Moods Summary and Analysis by H.W. Longfellow: 2022

About the poet: Henry Wadsworth Longfellow, born on February 27, 1807, was an American poet and also the first American to translate Dante’s Divine Comedy. He belonged to the Fireside poets. He was born in Portland, Maine. He completed his academic career at Bowdoin College; he later became a professor at the same college from where he moved on to join Harvard College. His first renowned poetry collections were Voices of the Night (1839) and Ballads and Other Poems (1841). He retired from his teaching profession in 1854, and indulged himself into writing. For his remaining days, he lived in Cambridge, Massachusetts, in a former Revolutionary War headquarters of George Washington.
At the age of three he had joined dame school, and by the age of six, he was enrolled at the private Portland Academy. He was introduced to the world of literature and was encouraged by his mother, who introduced him to Robinson Crusoe and Don Quixote. His first poem was published on November 17, 1820, in the Portland Gazette, called “The Battle of Lovell’s Pond”; it was a patriotic and historical poem. He was married to Mary Potter who died in 1835, after a miscarriage. His second wife Frances Appleton died in 1861, in a fire accident. After her death, Longfellow suffered some problems in writing poems, so concentrated in some translation works, and he died in 1882.

Poetic devices:

PERSONIFICATION: Line 2-3: “Nature” has been personified who can bear a “child” and also has “heart”.
Line 13-14: the Song finally gets personified, as a person whose address is unknown to man.
METAPHOR: Line 4: the freshness of the morning serves as the metaphor for the freshness of the song that the poet is talking about.
SIMILE: Line 10: the song has been compared to the wind. Perhaps the untamed quality of the song makes the poet do so.

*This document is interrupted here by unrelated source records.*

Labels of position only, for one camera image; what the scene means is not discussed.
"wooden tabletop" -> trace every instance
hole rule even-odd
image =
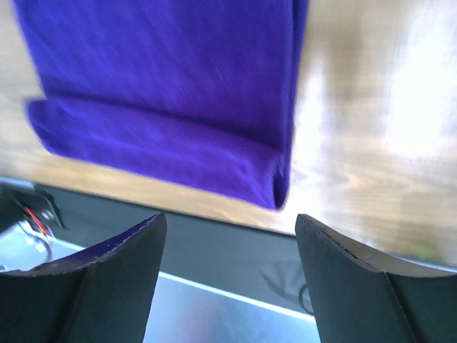
[[[0,175],[293,234],[298,213],[386,252],[457,264],[455,0],[318,0],[303,47],[291,190],[279,212],[52,156],[42,96],[0,0]]]

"purple towel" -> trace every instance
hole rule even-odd
[[[306,0],[14,0],[55,154],[279,208]]]

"wood grain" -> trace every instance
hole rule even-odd
[[[457,264],[454,0],[310,3],[279,212],[50,155],[24,116],[42,94],[6,0],[0,44],[0,174],[287,234],[307,213],[386,252]]]

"fabric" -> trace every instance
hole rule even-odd
[[[306,0],[14,3],[50,152],[283,204]]]

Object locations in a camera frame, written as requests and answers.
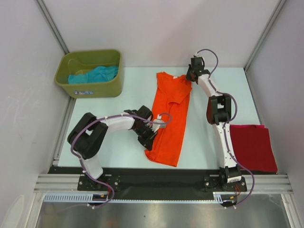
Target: plastic tub
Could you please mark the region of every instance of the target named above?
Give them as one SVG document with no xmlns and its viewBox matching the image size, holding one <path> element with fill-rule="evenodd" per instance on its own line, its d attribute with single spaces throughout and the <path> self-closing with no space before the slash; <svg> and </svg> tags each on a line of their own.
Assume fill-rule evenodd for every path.
<svg viewBox="0 0 304 228">
<path fill-rule="evenodd" d="M 118 74 L 109 82 L 68 84 L 69 75 L 85 74 L 97 66 L 118 66 Z M 61 59 L 55 82 L 73 98 L 118 96 L 123 89 L 121 53 L 113 49 L 71 52 Z"/>
</svg>

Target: white table surface
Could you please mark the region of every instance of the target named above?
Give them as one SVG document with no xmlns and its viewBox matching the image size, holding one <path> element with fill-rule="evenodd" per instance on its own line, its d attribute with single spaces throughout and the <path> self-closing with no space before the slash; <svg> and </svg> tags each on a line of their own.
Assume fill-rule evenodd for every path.
<svg viewBox="0 0 304 228">
<path fill-rule="evenodd" d="M 119 114 L 126 109 L 142 105 L 152 109 L 157 85 L 156 73 L 167 72 L 174 76 L 186 74 L 186 67 L 126 67 L 122 93 L 114 98 L 77 99 L 69 123 L 58 166 L 79 167 L 79 160 L 70 152 L 67 135 L 81 117 L 91 112 L 97 117 Z M 220 91 L 232 94 L 237 100 L 238 114 L 232 124 L 259 124 L 254 102 L 242 68 L 218 68 L 213 75 Z M 192 83 L 187 124 L 178 169 L 218 169 L 217 139 L 207 122 L 208 98 L 197 84 Z M 152 162 L 144 154 L 133 131 L 107 134 L 98 157 L 102 167 L 112 168 L 172 168 Z"/>
</svg>

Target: blue cloth in bin
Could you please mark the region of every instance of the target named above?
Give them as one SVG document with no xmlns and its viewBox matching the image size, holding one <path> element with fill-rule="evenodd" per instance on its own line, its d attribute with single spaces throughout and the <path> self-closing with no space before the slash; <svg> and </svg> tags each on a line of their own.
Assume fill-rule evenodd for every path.
<svg viewBox="0 0 304 228">
<path fill-rule="evenodd" d="M 69 75 L 69 84 L 109 82 L 118 73 L 118 66 L 99 66 L 83 75 Z"/>
</svg>

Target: folded red towel
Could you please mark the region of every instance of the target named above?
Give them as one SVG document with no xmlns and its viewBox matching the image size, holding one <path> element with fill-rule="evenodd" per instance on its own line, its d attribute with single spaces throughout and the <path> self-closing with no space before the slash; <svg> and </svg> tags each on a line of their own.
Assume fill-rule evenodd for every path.
<svg viewBox="0 0 304 228">
<path fill-rule="evenodd" d="M 252 171 L 277 172 L 269 130 L 263 125 L 231 125 L 230 135 L 237 161 Z"/>
</svg>

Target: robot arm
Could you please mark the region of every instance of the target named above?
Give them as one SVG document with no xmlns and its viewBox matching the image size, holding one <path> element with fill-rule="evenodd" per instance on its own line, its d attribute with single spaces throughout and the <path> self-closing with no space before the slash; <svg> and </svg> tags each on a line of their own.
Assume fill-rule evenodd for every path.
<svg viewBox="0 0 304 228">
<path fill-rule="evenodd" d="M 83 133 L 74 145 L 74 151 L 81 159 L 85 170 L 97 179 L 103 174 L 97 153 L 101 147 L 106 133 L 118 130 L 134 130 L 138 135 L 138 141 L 147 149 L 151 150 L 153 140 L 160 127 L 165 127 L 160 116 L 154 122 L 160 124 L 149 124 L 144 120 L 153 119 L 153 114 L 149 108 L 142 106 L 137 110 L 125 110 L 120 115 L 106 117 L 88 128 L 90 133 Z M 76 136 L 90 123 L 96 121 L 97 117 L 91 113 L 86 113 L 72 130 L 67 140 L 73 143 Z"/>
<path fill-rule="evenodd" d="M 213 126 L 221 146 L 219 153 L 220 175 L 223 183 L 240 181 L 242 176 L 235 158 L 230 137 L 231 97 L 219 92 L 210 78 L 210 72 L 204 69 L 201 57 L 191 58 L 186 78 L 196 82 L 208 96 L 207 120 Z"/>
</svg>

Moods Summary by H.W. Longfellow

“Moods” is a short poem comprising of one single stanza of 14 lines. The poem has a lyrical quality to it. The poem begins with a feeling of appreciation of some “song” that “would sing itself” to the speaker. It must be a special song as it has to be right out of “the heart of nature” and “not of art”. It has to be something new, pure and fresh like the morning, it must be in its original form like the “salt” of the “salt sea” which has just enough bitterness “to be a medicine to the sluggish mood” of the speaker. It is a song that will draw out the “lethargy” from the speaker’s “veins”. The song seems to grow on the poet, as he says: “not always doth the breath of song/ breathe on us.” The song is untamed like the wind, whose course cannot be controlled just like the unruly wind blowing away whatever lies in its path. The anonymity of the song is stressed upon by the last two lines, where the speaker confesses that no one knows where the song comes from, nor does anyone know where it goes.

Moods Analysis by H.W. Longfellow

The poet undoubtedly appreciates unaltered beauty; from the very beginning, he seems to put it out in the open. He talks about a song, which may actually refer to any kind of creation but it has to be devoid of any kind of alteration. He wants a song which is a creation of nature, as from the literary perspective nature is the purest form and hence will procreate something that is as pure as itself. it is important to notice that the poet distinctly mentions that it must not be a product of art, thereby stressing on the modifying quality of art which changes the crude and the raw form of the creation, in this case, the song. The poet doesn’t want all the parameters of art to bind the free and untamed nature of the song, which has later in the poem compared to the untamed quality of wind.
Devoid of the brushing up of art it will be something out of the box, as “fresh as the morning”, in its raw and crude form it will be the unprocessed salt of the salt sea, which will have just a little “bitterness”, which may refer to the unpolished quality which can be achieved only by making a few changes to the original form, and will work as a medicine to the “sluggish mood” of the poet. The unknown and unfamiliar quality of the song will, in fact, cure his lethargy; it will be a song which will be like a breath of fresh to air, credit of which goes to it untamed quality. This quality is also responsible for the unrevealed effect of the song on the poet, as he neither control its will nor its effect. One can only hear it, unaware of its mysterious way, from where it comes and where it goes. It comes momentarily suddenly and swiftly and leaves without any trace. The identity of the song is disclosed until the very end, the reader is never told about what kind of mysterious “Song” is this, hence giving it an anonymous quality.
Tone of the poem: Longfellow’s poems have a happy tone to it. The poem has no shift in the tone; it has the same tone to an appreciation of true beauty from the very beginning. To the very end, the poet maintains his claim that the raw form of creation without any polishing by art is the purest form, like a product of nature. The poem has a positive tone which never for once deems through the 4 lines.
Conclusion: Though “Moods” is not one of his renowned or celebrated work, but too was received with a lot of praise. Though Longfellow mostly is known for writing lyric poetry, which gave a musical quality to his poems, he had also experimented with free verse. This poem is an excellent example of the musical quality of his poems.